**Task item:**
The answer should contain only the lines from the beginning of the entries through the line that holds "Return the outline of the floral tissue pack bottom", given again exactly, with no pictures.

Dataset content below:

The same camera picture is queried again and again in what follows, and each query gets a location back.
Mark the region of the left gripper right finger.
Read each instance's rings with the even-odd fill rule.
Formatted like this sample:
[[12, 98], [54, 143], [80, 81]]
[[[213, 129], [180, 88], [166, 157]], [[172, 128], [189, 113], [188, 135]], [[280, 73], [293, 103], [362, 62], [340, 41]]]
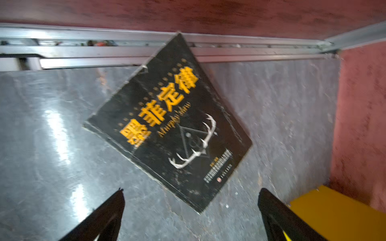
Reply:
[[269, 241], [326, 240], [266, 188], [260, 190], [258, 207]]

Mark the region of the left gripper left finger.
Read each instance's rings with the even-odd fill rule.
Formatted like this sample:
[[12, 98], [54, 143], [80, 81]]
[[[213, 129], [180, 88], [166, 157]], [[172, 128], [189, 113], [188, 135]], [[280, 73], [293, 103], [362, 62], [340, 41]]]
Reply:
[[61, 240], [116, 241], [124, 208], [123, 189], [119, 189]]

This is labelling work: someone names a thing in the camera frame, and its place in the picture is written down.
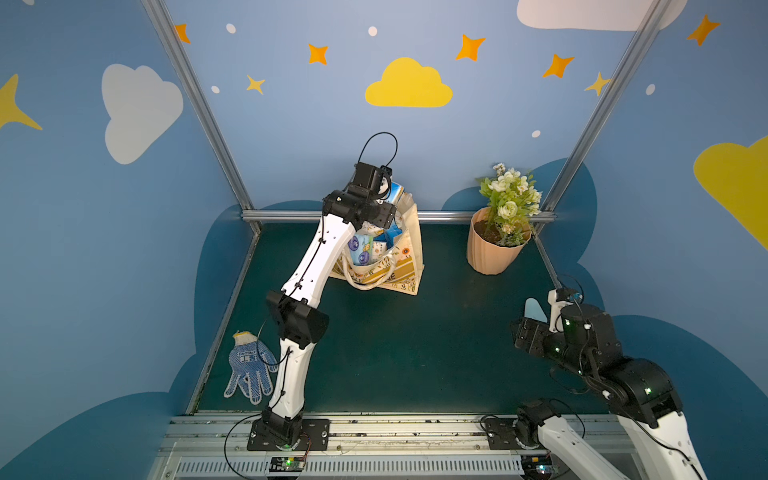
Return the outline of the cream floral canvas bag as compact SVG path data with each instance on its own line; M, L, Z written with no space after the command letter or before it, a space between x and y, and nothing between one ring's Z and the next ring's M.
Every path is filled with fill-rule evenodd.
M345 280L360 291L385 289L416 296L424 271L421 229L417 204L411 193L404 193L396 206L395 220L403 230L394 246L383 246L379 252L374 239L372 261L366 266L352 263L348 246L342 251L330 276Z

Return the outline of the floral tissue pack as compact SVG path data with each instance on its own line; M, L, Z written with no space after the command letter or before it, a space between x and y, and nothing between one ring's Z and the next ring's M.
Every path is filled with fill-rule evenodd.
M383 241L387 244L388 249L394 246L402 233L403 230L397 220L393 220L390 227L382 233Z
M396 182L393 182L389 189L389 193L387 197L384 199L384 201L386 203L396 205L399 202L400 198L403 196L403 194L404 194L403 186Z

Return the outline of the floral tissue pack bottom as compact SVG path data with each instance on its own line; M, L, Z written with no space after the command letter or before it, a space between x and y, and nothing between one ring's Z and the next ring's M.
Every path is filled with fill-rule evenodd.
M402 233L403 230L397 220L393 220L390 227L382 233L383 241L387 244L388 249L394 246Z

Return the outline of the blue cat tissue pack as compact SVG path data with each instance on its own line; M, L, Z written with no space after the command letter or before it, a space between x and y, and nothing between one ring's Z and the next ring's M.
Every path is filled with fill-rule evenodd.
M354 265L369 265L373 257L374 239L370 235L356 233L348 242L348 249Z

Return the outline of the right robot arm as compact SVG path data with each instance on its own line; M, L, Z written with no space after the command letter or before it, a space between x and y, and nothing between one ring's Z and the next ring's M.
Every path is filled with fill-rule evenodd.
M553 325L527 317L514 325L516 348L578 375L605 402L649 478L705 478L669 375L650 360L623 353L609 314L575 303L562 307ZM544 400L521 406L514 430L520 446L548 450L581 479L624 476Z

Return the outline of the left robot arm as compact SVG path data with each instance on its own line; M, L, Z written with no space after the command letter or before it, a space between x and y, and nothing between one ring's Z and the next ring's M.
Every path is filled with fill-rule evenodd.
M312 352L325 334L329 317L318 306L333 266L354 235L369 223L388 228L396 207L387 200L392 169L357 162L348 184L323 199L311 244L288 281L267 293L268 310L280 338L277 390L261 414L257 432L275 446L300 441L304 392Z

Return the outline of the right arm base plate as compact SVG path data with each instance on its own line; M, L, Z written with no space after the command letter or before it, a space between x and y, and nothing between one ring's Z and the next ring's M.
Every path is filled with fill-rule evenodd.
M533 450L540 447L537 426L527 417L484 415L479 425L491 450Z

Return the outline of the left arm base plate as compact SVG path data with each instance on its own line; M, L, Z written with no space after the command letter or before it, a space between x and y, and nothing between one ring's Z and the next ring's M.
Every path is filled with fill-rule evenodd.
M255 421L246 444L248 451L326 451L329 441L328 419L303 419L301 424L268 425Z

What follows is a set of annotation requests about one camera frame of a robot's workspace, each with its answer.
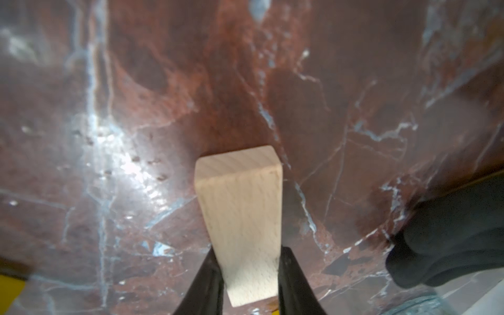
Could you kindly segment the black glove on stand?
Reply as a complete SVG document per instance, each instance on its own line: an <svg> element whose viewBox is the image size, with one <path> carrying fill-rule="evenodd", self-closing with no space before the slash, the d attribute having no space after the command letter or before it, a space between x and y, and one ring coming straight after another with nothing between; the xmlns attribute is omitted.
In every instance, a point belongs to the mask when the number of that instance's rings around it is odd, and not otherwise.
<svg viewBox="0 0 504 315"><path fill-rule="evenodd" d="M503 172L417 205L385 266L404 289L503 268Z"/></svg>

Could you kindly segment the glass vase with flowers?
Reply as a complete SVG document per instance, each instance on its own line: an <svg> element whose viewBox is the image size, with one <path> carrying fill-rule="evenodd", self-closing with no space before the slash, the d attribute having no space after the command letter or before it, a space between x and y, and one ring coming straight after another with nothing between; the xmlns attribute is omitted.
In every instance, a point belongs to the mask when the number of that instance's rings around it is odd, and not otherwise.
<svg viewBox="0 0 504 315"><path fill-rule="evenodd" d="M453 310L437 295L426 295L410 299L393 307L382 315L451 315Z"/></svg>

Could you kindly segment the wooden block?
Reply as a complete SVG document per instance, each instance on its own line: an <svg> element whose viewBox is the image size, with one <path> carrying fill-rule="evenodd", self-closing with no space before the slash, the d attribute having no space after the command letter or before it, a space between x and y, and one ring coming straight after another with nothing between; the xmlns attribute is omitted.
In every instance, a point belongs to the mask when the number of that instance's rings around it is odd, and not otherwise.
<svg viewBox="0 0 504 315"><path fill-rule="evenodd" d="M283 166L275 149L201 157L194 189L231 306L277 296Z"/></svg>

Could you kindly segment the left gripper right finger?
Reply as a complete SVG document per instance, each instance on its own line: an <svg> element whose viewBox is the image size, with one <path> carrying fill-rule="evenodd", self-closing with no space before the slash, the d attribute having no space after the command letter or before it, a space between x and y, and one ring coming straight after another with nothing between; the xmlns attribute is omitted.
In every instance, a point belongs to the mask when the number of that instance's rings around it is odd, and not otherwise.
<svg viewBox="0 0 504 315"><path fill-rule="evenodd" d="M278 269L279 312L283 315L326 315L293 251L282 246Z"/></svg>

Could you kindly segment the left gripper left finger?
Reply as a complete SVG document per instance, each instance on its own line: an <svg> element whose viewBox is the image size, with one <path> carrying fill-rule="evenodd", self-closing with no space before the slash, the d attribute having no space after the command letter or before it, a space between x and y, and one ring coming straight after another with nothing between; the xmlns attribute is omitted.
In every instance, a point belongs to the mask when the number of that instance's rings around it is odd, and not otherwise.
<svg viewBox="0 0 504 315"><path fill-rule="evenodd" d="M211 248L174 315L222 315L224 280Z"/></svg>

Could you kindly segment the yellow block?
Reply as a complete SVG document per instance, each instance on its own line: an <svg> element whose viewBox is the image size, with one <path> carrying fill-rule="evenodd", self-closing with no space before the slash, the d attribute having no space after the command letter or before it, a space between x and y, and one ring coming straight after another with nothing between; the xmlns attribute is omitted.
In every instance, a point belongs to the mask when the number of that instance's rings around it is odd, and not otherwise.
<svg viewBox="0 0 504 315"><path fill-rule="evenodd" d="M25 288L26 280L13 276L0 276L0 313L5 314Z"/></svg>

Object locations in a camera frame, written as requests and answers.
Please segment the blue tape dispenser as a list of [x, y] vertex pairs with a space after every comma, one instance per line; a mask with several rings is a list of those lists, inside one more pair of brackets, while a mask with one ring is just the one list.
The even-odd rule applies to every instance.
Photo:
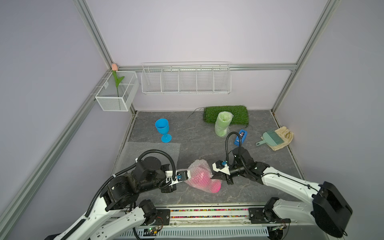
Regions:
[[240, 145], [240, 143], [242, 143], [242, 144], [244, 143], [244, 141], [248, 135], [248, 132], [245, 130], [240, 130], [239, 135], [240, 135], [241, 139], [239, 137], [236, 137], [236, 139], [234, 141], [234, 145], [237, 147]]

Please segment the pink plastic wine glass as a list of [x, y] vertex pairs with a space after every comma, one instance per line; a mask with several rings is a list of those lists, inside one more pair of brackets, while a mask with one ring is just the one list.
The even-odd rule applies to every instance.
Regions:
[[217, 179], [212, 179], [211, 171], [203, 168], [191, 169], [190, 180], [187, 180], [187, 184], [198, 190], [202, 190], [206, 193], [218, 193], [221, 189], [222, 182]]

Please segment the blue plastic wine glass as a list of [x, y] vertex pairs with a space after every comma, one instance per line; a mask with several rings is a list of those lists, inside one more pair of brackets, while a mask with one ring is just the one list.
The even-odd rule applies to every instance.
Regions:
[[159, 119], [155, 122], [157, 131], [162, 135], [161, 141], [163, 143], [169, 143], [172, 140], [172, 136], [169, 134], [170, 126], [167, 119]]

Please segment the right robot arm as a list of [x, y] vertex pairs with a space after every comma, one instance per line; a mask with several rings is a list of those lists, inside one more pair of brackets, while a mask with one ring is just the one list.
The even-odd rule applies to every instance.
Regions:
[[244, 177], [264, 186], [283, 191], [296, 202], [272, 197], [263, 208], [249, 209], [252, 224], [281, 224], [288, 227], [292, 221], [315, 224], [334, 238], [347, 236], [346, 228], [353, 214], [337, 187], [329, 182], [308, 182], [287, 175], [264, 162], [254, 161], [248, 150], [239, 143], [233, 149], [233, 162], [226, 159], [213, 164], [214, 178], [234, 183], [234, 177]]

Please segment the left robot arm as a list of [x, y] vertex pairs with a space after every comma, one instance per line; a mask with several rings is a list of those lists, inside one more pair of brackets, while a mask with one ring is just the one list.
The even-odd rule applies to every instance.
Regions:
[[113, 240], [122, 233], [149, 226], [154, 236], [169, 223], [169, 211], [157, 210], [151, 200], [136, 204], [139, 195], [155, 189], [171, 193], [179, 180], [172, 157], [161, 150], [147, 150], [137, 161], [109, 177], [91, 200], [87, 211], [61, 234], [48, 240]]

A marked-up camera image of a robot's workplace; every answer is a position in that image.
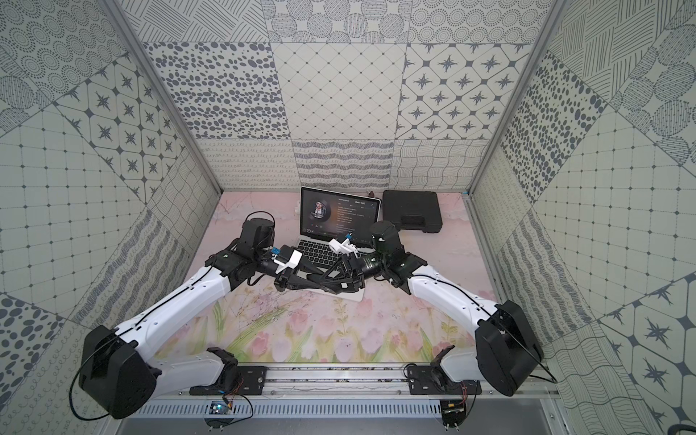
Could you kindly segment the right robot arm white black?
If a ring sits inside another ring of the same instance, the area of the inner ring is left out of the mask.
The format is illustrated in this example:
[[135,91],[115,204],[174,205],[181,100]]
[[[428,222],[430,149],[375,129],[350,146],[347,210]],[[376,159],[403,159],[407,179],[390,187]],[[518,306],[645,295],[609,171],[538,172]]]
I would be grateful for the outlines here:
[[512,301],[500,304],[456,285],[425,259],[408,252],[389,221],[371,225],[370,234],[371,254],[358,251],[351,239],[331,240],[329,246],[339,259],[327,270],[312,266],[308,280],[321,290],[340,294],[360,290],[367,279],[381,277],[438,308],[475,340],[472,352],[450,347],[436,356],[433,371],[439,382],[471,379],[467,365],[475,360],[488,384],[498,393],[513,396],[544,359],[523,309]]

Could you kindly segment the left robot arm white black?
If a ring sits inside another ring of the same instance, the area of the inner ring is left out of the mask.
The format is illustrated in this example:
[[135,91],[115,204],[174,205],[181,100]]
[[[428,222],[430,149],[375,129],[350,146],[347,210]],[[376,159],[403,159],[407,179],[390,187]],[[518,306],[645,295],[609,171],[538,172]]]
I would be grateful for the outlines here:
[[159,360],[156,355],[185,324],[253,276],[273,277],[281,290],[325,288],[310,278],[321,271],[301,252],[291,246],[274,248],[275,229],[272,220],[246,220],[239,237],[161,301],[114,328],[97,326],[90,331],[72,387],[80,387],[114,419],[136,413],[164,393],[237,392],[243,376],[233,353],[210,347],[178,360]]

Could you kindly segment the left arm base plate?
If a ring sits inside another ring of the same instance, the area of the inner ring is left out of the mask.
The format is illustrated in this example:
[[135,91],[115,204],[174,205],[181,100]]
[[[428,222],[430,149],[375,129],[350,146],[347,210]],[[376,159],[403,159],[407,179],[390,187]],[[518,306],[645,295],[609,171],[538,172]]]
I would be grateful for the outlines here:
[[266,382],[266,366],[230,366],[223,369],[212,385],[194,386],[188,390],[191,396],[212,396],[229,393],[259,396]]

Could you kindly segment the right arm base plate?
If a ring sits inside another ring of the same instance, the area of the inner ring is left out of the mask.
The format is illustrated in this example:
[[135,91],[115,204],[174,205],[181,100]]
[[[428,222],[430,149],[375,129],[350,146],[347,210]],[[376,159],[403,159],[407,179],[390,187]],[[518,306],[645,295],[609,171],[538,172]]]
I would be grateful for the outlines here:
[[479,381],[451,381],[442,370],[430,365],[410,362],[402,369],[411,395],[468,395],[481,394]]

End of Dataset content.

**Written reply:**
The same camera picture is queried again and again in what follows, and each query gets a location back.
Mark the region of the left gripper right finger.
Read each instance's rings with the even-odd fill rule.
Formatted like this sample:
[[12, 98], [54, 143], [80, 81]]
[[[213, 129], [180, 88], [166, 157]], [[172, 128], [189, 113], [188, 135]], [[280, 73], [293, 103], [362, 62], [340, 41]]]
Reply:
[[269, 241], [326, 240], [266, 188], [260, 190], [258, 207]]

Mark the region of the left gripper left finger.
Read each instance's rings with the even-odd fill rule.
Formatted like this sample:
[[12, 98], [54, 143], [80, 81]]
[[[213, 129], [180, 88], [166, 157]], [[172, 128], [189, 113], [188, 135]], [[280, 73], [293, 103], [362, 62], [340, 41]]]
Reply:
[[61, 240], [116, 241], [124, 208], [123, 189], [119, 189]]

This is labelling work: someone names a thing in the camera frame, and its place in the picture is written down.
Return the outline of the cream floral canvas bag as compact SVG path data with each instance on its own line; M, L, Z written with no space after the command letter or before it, a space between x and y, and nothing between one ring's Z and the next ring's M.
Every path is filled with fill-rule evenodd.
M345 280L360 291L385 289L416 296L424 271L421 229L417 204L411 193L404 193L396 206L395 220L403 230L394 246L383 246L379 252L374 239L372 261L366 266L352 263L348 246L342 251L330 276Z

Return the outline of the floral tissue pack as compact SVG path data with each instance on its own line; M, L, Z written with no space after the command letter or before it, a space between x and y, and nothing between one ring's Z and the next ring's M.
Every path is filled with fill-rule evenodd.
M383 241L387 244L388 249L394 246L402 233L403 230L397 220L393 220L390 227L382 233Z
M396 182L393 182L389 189L389 193L387 197L384 199L384 201L386 203L396 205L399 202L400 198L403 196L403 194L404 194L403 186Z

Return the outline of the floral tissue pack bottom as compact SVG path data with each instance on its own line; M, L, Z written with no space after the command letter or before it, a space between x and y, and nothing between one ring's Z and the next ring's M.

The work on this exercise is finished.